▸ What you have to do
Using the listing below, work out how many lines include the word "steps". Only the number is to be given.

▸ Material provided
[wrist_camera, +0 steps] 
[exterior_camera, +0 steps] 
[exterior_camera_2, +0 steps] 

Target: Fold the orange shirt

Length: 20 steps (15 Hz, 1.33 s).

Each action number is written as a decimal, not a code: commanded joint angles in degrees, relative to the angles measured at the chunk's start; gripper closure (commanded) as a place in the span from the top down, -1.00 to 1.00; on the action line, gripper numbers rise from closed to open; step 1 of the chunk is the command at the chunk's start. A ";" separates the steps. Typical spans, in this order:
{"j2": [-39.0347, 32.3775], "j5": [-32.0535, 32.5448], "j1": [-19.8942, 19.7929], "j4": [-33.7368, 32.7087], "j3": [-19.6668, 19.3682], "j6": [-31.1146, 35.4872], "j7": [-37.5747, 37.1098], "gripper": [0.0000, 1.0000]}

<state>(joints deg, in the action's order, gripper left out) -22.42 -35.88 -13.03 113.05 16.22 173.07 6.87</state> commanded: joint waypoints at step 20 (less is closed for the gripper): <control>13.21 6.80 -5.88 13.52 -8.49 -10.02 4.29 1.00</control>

▸ Written answer
5